Problem to work on:
Give again only what runs from the line with "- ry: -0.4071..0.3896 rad" to the final line of the entries below, exactly as written and without pictures.
==== Input data ====
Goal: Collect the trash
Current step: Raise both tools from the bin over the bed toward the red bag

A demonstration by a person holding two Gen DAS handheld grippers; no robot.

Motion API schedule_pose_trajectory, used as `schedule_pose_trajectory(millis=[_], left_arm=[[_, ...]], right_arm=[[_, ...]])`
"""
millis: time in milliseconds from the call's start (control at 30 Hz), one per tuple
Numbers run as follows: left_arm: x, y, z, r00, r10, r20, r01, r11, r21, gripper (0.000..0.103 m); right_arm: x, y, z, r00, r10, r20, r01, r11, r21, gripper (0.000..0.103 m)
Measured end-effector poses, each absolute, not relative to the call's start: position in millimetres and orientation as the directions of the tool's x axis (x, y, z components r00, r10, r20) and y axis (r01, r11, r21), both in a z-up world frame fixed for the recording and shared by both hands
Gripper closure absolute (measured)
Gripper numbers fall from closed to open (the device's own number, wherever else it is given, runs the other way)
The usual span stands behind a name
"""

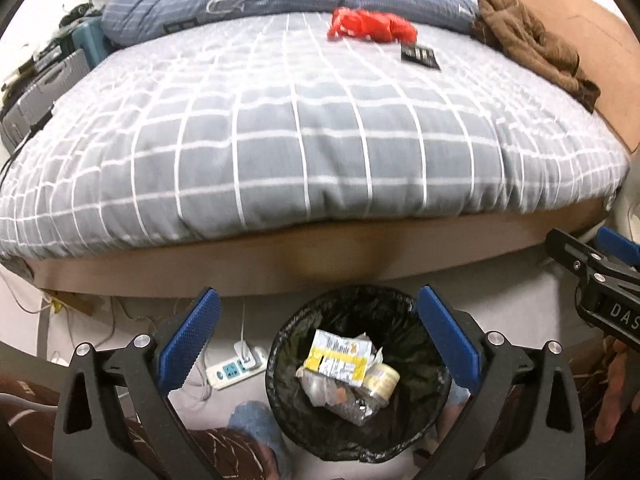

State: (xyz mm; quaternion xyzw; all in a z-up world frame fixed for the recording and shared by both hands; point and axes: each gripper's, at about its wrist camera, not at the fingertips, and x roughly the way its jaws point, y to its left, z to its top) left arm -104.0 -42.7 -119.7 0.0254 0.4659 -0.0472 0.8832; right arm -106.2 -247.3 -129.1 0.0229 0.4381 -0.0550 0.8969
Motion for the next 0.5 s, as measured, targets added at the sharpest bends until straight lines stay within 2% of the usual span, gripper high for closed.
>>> schedule_pose_trajectory(millis=[267, 500], left_arm=[[-88, -42, -77, 0.641, -0.074, -0.764, 0.112, 0.994, -0.002, 0.006], [-63, -43, -66, 0.664, -0.078, -0.744, 0.100, 0.995, -0.016, 0.006]], right_arm=[[-97, -243, -102, 0.675, -0.082, -0.734, 0.099, 0.995, -0.019, 0.010], [-79, -241, -78, 0.723, -0.071, -0.687, 0.080, 0.997, -0.019, 0.010]])
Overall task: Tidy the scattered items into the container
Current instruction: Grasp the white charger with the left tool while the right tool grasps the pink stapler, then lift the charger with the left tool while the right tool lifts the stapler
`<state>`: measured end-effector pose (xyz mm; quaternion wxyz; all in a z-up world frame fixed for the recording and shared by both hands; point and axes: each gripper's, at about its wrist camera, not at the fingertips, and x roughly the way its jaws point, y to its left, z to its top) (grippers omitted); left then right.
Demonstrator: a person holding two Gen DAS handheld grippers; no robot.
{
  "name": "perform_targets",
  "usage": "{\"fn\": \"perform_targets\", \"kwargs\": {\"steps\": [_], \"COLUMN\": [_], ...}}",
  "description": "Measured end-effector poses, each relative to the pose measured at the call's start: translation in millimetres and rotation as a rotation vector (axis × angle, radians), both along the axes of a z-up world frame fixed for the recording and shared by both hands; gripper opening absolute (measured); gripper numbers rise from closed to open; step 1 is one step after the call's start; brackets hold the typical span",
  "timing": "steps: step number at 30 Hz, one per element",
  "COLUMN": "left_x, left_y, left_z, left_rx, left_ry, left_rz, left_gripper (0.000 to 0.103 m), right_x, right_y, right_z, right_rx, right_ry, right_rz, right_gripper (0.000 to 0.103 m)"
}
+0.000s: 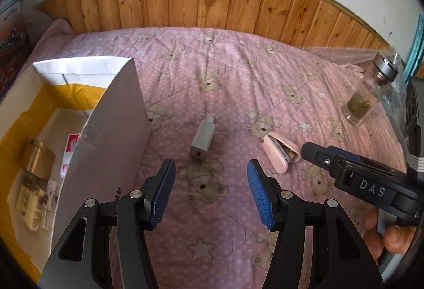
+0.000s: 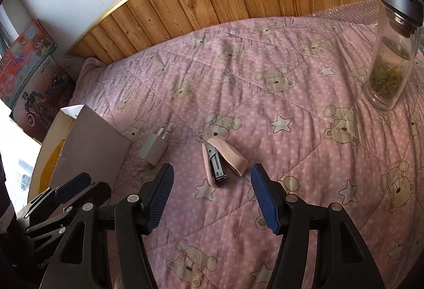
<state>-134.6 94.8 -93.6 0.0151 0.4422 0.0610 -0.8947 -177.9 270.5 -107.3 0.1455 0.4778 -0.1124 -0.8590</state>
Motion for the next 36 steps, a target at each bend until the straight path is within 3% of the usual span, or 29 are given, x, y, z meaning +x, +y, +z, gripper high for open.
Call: {"fn": "perform_targets", "kwargs": {"steps": [5, 14, 19, 22, 23, 24, 27, 36], "left_x": [-24.9, -55.6, -59.9, -61.6, -62.0, -61.8, -61.2, -52.8], "left_y": [-1.1, -11.3, -21.1, -22.0, -22.8, -24.3, -23.5, -27.3], "left_z": [-22.6, -50.4, -67.5, -68.8, -68.2, -67.1, -66.1, -65.3], "left_rx": [0.005, 0.032, 0.101, 0.125, 0.13, 0.138, 0.141, 0.196], "left_ry": [0.001, -0.011, -0.043, -0.03, -0.025, -0.017, -0.014, -0.023], "left_rz": [0.044, 0.021, 0.016, -0.002, -0.003, 0.002, -0.016, -0.016], "left_gripper": [0.059, 0.059, 0.059, 0.059, 0.057, 0.044, 0.024, 0.021], "right_x": [-15.4, -30.5, -33.7, -33.8, -32.8, -31.9, -32.7, -27.6], "right_y": [7.9, -6.7, -24.8, -31.9, -34.7, -36.7, -39.5, -39.4], "right_z": [-22.1, -42.4, -47.8, -47.5, -47.8, -47.3, -45.1, -32.3], "right_rx": [-0.04, -0.002, 0.069, 0.055, 0.073, 0.088, 0.105, 0.091], "right_ry": [-0.05, -0.023, 0.003, 0.007, 0.015, 0.024, 0.016, -0.011], "right_rz": [-0.046, 0.001, 0.046, 0.072, 0.077, 0.081, 0.08, 0.052], "right_gripper": [0.062, 0.06, 0.053, 0.052, 0.052, 0.051, 0.05, 0.049]}}
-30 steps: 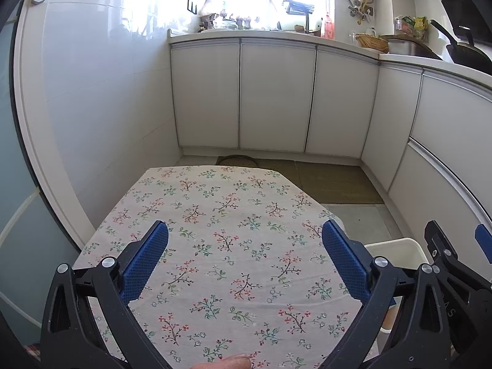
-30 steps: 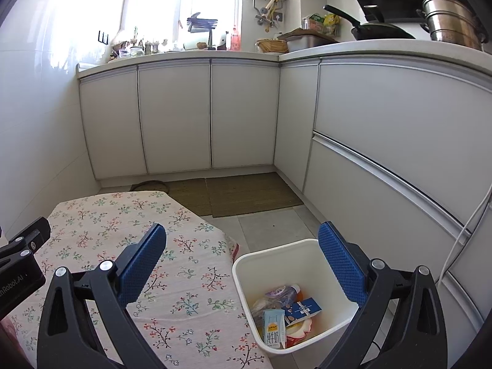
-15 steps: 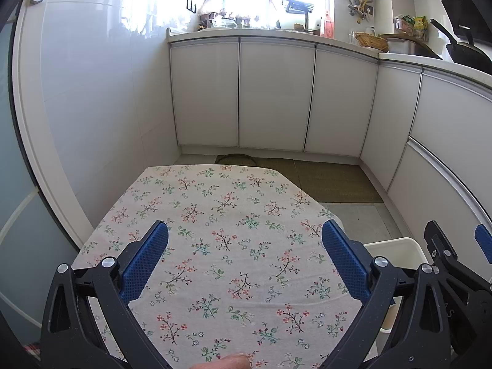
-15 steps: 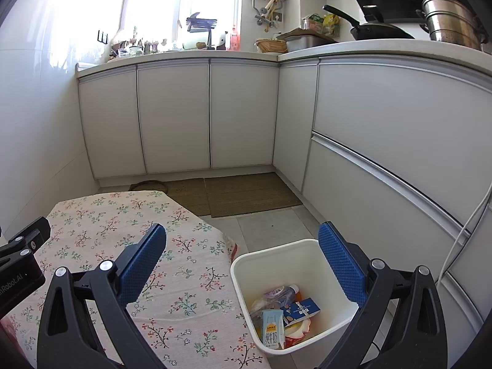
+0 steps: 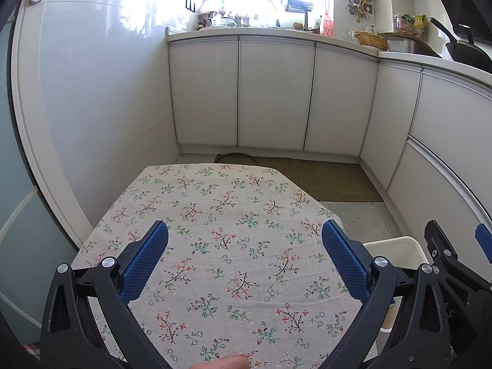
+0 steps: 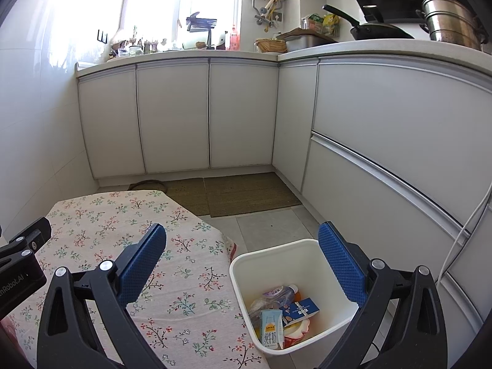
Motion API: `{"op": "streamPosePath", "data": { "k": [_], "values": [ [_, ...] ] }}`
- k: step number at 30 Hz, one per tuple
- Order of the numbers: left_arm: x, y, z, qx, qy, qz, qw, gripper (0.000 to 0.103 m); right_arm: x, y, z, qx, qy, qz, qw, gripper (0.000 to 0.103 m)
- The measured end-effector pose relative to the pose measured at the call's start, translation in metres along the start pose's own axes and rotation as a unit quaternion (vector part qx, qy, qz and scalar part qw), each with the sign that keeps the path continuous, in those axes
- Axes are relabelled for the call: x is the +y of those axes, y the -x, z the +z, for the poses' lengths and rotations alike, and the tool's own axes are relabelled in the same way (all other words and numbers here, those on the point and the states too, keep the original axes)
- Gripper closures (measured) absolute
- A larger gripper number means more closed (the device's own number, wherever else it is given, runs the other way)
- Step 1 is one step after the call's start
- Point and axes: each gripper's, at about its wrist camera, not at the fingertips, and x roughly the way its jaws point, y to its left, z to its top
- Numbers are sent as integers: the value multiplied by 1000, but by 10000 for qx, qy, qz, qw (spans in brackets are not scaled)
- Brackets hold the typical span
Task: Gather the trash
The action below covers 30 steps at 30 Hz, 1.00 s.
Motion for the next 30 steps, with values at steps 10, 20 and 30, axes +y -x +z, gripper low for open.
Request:
{"op": "streamPosePath", "data": {
  "k": [10, 20, 30],
  "values": [
    [-3, -1, -3, -89, -65, 52, 9999, 7, -1, -2, 0, 21, 2, -22, 10000, 7],
    [-4, -2, -5, -141, -99, -233, 9996, 16, -4, -2, 0, 29, -10, -71, 10000, 6],
    [-5, -1, -3, -129, -63, -249, 9996, 8, -4, -1, 1, -27, -42, -93, 9999, 7]
  ]
}}
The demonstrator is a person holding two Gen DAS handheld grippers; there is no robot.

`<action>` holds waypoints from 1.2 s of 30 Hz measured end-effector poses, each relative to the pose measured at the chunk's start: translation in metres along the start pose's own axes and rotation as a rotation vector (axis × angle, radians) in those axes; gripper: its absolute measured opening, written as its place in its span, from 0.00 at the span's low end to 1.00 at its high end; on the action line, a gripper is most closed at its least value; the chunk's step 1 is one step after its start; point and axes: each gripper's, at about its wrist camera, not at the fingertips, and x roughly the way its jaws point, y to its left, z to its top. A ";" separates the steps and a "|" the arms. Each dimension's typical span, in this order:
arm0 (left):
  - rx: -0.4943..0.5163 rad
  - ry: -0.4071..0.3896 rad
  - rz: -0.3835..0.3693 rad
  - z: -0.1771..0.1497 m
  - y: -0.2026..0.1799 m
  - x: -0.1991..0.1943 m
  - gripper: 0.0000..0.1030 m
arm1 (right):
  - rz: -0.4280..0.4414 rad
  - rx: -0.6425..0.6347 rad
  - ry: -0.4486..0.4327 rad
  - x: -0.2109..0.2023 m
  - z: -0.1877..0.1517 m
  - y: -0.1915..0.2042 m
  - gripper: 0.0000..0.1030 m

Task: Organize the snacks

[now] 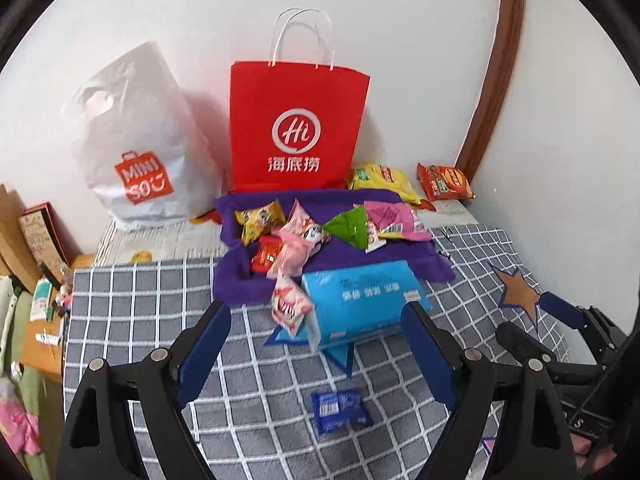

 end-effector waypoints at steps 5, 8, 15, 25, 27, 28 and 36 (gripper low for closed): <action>-0.023 0.007 0.029 -0.019 0.017 -0.004 0.83 | 0.048 0.006 0.042 0.007 -0.020 0.007 0.84; -0.047 0.020 0.019 -0.029 0.029 -0.003 0.83 | 0.066 0.002 0.057 0.013 -0.036 0.016 0.84; -0.093 0.049 0.039 -0.052 0.061 0.008 0.83 | 0.160 0.006 0.169 0.047 -0.064 0.043 0.69; -0.192 0.124 0.059 -0.074 0.115 0.039 0.82 | 0.210 -0.003 0.250 0.097 -0.082 0.084 0.69; -0.202 0.139 0.069 -0.077 0.122 0.045 0.82 | 0.214 0.000 0.271 0.107 -0.085 0.092 0.69; -0.202 0.144 0.069 -0.078 0.125 0.048 0.82 | 0.219 0.000 0.283 0.112 -0.087 0.096 0.69; -0.216 0.170 0.062 -0.082 0.136 0.062 0.82 | 0.145 -0.068 0.290 0.129 -0.096 0.122 0.65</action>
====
Response to this exercise:
  - ry: -0.4071..0.3896 rad
  - rz: -0.3835..0.3693 rad
  - z: -0.1771..0.1497 m
  - y: -0.2026..0.1799 m
  - x: -0.1991..0.1943 m
  - gripper: 0.0000..0.1030 m
arm1 (right):
  - rz: -0.4280..0.4414 rad
  - rx: -0.6425..0.6347 rad
  - ry: -0.4486..0.4327 rad
  - x: -0.2109..0.2023 m
  - z: -0.1877..0.1517 m
  - y: -0.1915..0.2042 m
  - gripper: 0.0000..0.1030 m

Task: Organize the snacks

[now] 

 end-effector waypoints at steps 5, 8, 15, 25, 27, 28 and 36 (gripper low for closed): <action>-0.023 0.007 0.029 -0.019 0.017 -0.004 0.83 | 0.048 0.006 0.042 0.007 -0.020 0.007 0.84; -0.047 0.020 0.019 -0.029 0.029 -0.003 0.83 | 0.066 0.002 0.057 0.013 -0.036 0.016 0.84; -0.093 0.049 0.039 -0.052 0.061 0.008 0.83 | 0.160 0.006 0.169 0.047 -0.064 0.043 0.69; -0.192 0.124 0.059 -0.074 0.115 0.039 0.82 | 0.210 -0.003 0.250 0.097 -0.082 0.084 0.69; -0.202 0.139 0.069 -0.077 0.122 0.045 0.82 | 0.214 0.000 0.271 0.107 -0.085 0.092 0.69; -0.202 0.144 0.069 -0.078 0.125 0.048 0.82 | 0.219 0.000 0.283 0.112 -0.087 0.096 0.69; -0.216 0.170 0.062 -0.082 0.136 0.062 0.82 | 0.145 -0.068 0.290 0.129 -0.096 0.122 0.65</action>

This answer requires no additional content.